Let me help the hon. Member for Scarborough and Whitby with the second set of calculations that her Chancellor has got so wrong, because the Chancellor’s cockeyed accounting extends to the claim that farmers will be able to transfer £3 million tax-free. That is wrong. Only a few in a specific set of circumstances will be able to claim that magic figure. [Interruption.] There are jeers from Government Members, but that amount is not available to widows, it is not available to people who are single and it is not available to people who own a farm with another relative. Labour’s magic £3 million figure assumes that the surviving spouse lives some sort of monastic existence where they have no personal effects to pass on to their loved ones. As farmers from Sussex have asked, why are widows’ families being targeted?

A family wrote to me about their mother, who is a widow. They have calculated that they face an additional £200,000 tax bill from Labour because their father died before the Budget and so did not know to transfer his allowance.

We know that some Labour Members of Parliament have concerns. The hon. Member for South West Norfolk (Terry Jermy), who represents over 500 farms—I do not know whether he is in his place—has asked for assurances on the accuracy of figures used by the Government. Given the demolition of the Chancellor’s figures by the CAAV and many others, will he vote for the family farms in his constituency or will he toe the party line?

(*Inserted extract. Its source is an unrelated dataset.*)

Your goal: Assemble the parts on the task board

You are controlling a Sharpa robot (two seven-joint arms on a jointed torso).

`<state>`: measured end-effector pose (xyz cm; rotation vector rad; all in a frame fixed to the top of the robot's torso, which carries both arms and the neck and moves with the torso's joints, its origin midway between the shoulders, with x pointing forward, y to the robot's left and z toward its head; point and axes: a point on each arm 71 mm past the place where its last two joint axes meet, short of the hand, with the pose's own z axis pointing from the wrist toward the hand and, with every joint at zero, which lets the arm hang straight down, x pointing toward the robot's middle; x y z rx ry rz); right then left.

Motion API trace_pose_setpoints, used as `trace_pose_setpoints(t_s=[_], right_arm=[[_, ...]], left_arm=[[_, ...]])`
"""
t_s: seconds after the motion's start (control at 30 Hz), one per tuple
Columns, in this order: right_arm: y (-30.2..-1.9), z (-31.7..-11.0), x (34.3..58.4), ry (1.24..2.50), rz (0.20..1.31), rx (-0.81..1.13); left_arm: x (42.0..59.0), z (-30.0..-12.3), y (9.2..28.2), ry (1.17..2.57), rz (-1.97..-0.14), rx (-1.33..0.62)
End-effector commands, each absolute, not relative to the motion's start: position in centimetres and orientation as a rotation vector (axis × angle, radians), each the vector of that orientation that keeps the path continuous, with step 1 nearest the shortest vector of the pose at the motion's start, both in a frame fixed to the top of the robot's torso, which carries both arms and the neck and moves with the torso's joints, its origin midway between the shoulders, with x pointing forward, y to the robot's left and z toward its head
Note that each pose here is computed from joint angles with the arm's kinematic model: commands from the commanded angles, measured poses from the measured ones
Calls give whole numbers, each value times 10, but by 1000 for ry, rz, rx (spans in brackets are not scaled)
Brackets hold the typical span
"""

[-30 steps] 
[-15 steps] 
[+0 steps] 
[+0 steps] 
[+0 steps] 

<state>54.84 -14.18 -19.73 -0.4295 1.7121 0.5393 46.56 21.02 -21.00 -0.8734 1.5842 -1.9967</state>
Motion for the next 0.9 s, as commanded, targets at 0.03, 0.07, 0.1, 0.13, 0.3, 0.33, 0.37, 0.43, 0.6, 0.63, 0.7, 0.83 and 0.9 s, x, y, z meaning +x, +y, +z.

The CAAV’s concern about the figures being peddled by the Government is shared by the Institute for Fiscal Studies, CBI Economics and even the Office for Budget Responsibility. But it is not just about the numbers: Labour Members need to understand the emotional toll of this terrible tax. It is the worry, the distress and the sense of betrayal felt by families that should stop ambitious Labour MPs in their tracks before they parrot without question the figures given to them by their Ministers.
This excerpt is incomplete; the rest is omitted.